Scan the material for the string "bowl" and copy out every line in which it occurs.

# Dataset
****************
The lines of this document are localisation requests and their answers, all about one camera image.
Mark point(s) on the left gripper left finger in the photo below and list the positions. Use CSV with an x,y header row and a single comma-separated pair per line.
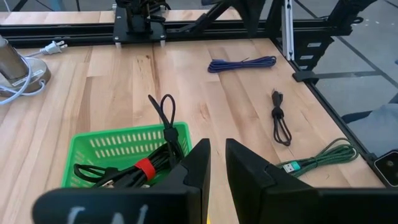
x,y
186,199

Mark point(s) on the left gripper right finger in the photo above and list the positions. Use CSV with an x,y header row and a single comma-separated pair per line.
x,y
264,199

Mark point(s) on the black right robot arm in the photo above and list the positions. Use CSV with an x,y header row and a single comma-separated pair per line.
x,y
138,21

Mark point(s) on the green plastic slotted basket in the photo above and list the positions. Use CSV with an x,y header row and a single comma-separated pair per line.
x,y
118,163

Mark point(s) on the metallic lamp base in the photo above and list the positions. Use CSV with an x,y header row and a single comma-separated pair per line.
x,y
11,62

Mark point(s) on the black table-level camera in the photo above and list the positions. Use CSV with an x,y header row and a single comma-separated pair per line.
x,y
388,168

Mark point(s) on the black frame foot bracket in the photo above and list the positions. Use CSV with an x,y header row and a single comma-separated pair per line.
x,y
304,76

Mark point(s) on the silver aluminium extrusion post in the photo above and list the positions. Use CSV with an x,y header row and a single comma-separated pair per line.
x,y
287,31

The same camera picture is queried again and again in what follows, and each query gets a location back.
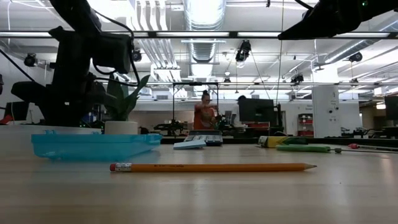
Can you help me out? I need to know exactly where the person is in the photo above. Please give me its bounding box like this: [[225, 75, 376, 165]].
[[233, 95, 248, 125], [193, 89, 218, 131]]

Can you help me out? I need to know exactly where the distant black workstation frame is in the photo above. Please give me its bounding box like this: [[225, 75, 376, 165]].
[[154, 81, 219, 137]]

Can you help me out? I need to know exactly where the green succulent plant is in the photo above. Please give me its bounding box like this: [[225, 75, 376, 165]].
[[104, 73, 150, 122]]

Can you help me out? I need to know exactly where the white plant pot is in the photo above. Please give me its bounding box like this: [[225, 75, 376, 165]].
[[104, 120, 139, 135]]

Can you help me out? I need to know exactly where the white column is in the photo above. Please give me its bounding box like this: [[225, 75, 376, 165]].
[[312, 84, 342, 139]]

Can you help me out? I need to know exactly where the red handled screwdriver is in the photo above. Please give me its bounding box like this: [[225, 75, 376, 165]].
[[348, 142, 398, 151]]

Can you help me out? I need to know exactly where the blue sticky note pad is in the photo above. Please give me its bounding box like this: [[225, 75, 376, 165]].
[[173, 139, 207, 151]]

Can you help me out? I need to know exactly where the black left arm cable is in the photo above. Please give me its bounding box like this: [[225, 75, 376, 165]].
[[0, 48, 37, 83]]

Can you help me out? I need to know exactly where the orange pencil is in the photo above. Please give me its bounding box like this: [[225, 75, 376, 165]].
[[109, 162, 318, 173]]

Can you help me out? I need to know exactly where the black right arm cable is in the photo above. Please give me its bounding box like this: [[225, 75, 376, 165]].
[[294, 0, 313, 10]]

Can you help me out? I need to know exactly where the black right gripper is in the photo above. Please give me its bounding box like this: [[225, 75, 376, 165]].
[[277, 0, 371, 40]]

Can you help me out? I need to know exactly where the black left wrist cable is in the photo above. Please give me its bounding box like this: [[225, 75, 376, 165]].
[[91, 9, 141, 88]]

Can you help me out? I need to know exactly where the red shelf rack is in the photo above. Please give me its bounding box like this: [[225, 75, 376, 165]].
[[297, 113, 314, 137]]

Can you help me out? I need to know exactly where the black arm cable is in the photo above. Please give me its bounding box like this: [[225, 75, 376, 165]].
[[294, 0, 313, 10], [0, 48, 37, 83]]

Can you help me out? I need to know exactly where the black desk calculator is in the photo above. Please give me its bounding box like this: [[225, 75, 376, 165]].
[[183, 129, 224, 147]]

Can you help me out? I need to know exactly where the large black monitor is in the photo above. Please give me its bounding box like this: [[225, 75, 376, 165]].
[[238, 98, 276, 124]]

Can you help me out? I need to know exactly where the clear blue-lidded pencil box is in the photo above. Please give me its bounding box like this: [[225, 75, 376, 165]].
[[0, 124, 162, 161]]

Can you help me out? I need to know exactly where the yellow green crayon box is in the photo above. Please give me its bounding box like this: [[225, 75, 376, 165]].
[[257, 135, 309, 149]]

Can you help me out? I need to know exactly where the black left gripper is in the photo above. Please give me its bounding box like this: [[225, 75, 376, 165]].
[[11, 73, 109, 127]]

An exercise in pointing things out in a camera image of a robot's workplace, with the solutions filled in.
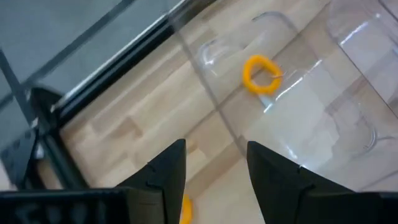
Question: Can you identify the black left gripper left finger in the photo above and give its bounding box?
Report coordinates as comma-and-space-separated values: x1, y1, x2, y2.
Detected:
116, 138, 187, 224

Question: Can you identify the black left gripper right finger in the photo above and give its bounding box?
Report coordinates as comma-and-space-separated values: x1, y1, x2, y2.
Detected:
247, 141, 381, 224

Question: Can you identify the orange spring keychain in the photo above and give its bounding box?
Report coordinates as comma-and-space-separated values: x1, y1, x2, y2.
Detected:
241, 54, 284, 96
179, 194, 194, 224

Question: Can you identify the small clear plastic bin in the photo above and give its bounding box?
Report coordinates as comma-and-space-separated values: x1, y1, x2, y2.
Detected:
167, 6, 398, 192

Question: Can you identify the large clear plastic bin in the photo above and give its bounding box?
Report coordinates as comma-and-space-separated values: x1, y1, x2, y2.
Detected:
326, 0, 398, 118

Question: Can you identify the black metal table frame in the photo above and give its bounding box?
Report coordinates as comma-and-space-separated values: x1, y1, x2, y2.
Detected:
0, 0, 218, 190

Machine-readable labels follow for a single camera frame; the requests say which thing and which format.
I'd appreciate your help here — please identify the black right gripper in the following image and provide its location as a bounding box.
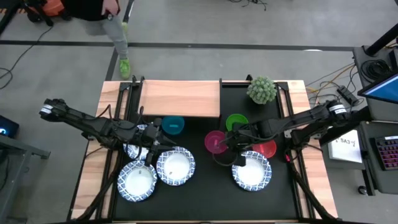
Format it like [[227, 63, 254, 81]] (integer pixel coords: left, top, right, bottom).
[[217, 123, 264, 167]]

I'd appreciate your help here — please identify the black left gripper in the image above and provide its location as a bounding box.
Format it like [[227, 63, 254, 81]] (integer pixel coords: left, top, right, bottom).
[[141, 117, 177, 167]]

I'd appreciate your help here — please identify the magenta plastic bowl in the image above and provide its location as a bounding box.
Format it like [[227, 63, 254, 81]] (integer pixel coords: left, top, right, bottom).
[[204, 130, 229, 155]]

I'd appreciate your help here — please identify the blue patterned paper plate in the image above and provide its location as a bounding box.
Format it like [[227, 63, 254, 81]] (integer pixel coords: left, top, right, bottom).
[[123, 124, 150, 161], [117, 160, 158, 202], [231, 151, 272, 192], [155, 146, 196, 187]]

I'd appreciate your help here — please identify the teal plastic bowl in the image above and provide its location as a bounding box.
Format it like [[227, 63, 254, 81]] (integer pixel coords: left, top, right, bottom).
[[161, 116, 185, 136]]

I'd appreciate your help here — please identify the green plastic bowl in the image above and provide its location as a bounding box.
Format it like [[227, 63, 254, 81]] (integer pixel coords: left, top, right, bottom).
[[225, 113, 249, 132]]

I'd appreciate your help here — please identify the wooden shelf board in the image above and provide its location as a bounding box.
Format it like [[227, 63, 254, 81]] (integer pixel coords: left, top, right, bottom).
[[137, 80, 221, 118]]

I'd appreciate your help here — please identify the red plastic bowl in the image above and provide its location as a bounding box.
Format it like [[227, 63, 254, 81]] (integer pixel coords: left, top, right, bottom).
[[251, 139, 277, 159]]

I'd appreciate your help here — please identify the black table mat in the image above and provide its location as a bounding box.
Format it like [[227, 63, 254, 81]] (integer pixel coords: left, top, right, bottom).
[[113, 82, 299, 220]]

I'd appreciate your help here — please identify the green artificial succulent plant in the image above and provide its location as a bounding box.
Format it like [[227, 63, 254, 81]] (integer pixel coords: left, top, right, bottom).
[[246, 76, 278, 105]]

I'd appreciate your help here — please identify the person's green shoe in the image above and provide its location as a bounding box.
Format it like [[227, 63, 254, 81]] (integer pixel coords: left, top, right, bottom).
[[119, 57, 131, 80]]

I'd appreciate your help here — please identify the white paper sign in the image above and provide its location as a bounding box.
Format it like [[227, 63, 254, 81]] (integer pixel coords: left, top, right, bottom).
[[328, 138, 364, 164]]

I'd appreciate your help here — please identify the black power strip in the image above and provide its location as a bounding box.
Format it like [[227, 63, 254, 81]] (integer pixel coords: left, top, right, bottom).
[[336, 85, 361, 106]]

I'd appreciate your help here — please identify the grey desk with keyboard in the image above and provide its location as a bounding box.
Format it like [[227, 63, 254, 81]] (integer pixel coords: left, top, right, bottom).
[[357, 120, 398, 196]]

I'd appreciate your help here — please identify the grey metal desk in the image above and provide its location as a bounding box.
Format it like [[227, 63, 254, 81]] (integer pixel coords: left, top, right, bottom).
[[0, 134, 51, 224]]

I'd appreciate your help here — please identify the black device with blue light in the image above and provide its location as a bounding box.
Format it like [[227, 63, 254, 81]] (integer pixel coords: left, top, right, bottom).
[[0, 114, 20, 139]]

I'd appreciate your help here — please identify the person's hand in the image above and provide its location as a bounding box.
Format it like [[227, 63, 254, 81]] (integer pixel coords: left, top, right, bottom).
[[101, 0, 121, 16]]

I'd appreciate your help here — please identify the backlit keyboard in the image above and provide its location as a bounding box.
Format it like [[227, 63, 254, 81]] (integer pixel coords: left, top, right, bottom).
[[374, 135, 398, 171]]

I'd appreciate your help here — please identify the person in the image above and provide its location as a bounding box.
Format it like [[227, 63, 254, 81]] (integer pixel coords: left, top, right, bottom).
[[60, 0, 131, 80]]

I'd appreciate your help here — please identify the computer monitor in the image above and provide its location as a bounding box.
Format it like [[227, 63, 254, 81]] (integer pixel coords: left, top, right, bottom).
[[357, 73, 398, 105]]

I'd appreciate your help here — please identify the orange shop vacuum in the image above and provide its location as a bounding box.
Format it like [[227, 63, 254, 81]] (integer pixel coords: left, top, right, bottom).
[[24, 0, 68, 22]]

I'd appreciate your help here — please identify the black pole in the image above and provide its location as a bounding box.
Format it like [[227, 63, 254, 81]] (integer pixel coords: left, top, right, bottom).
[[365, 23, 398, 57]]

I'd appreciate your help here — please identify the black shelf post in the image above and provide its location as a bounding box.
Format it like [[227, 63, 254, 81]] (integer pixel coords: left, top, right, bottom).
[[218, 77, 225, 125]]

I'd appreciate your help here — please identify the black cable bundle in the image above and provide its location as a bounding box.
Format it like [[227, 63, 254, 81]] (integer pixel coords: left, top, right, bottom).
[[228, 0, 268, 12]]

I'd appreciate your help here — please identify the coiled black cable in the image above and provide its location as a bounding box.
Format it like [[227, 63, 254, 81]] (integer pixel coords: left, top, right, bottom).
[[361, 58, 393, 82]]

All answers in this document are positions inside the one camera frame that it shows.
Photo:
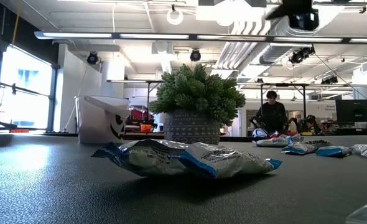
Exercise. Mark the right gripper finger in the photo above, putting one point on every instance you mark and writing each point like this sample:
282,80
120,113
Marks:
292,7

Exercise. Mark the small Hershey's cookies bar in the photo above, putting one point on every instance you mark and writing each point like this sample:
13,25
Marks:
332,151
276,142
304,147

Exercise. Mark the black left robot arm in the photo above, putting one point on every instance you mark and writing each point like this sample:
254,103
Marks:
1,124

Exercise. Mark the small red wrapped candy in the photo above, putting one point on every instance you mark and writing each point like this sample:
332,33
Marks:
274,135

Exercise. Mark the black ceiling track lights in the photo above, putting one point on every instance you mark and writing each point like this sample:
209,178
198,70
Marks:
300,56
329,80

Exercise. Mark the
****************
# Task answer
I'd appreciate your help here — please identify the magenta plastic bowl in the image above and provide its location as a bounding box.
I'd appreciate your help here — please identify the teal plastic bowl in the image above and provide its location as a bounding box.
I'd appreciate your help here — please identify the green plastic bowl in the image above and provide its location as a bounding box.
I'd appreciate your help here — please identify the red plastic bowl in the image above and provide its location as a bounding box.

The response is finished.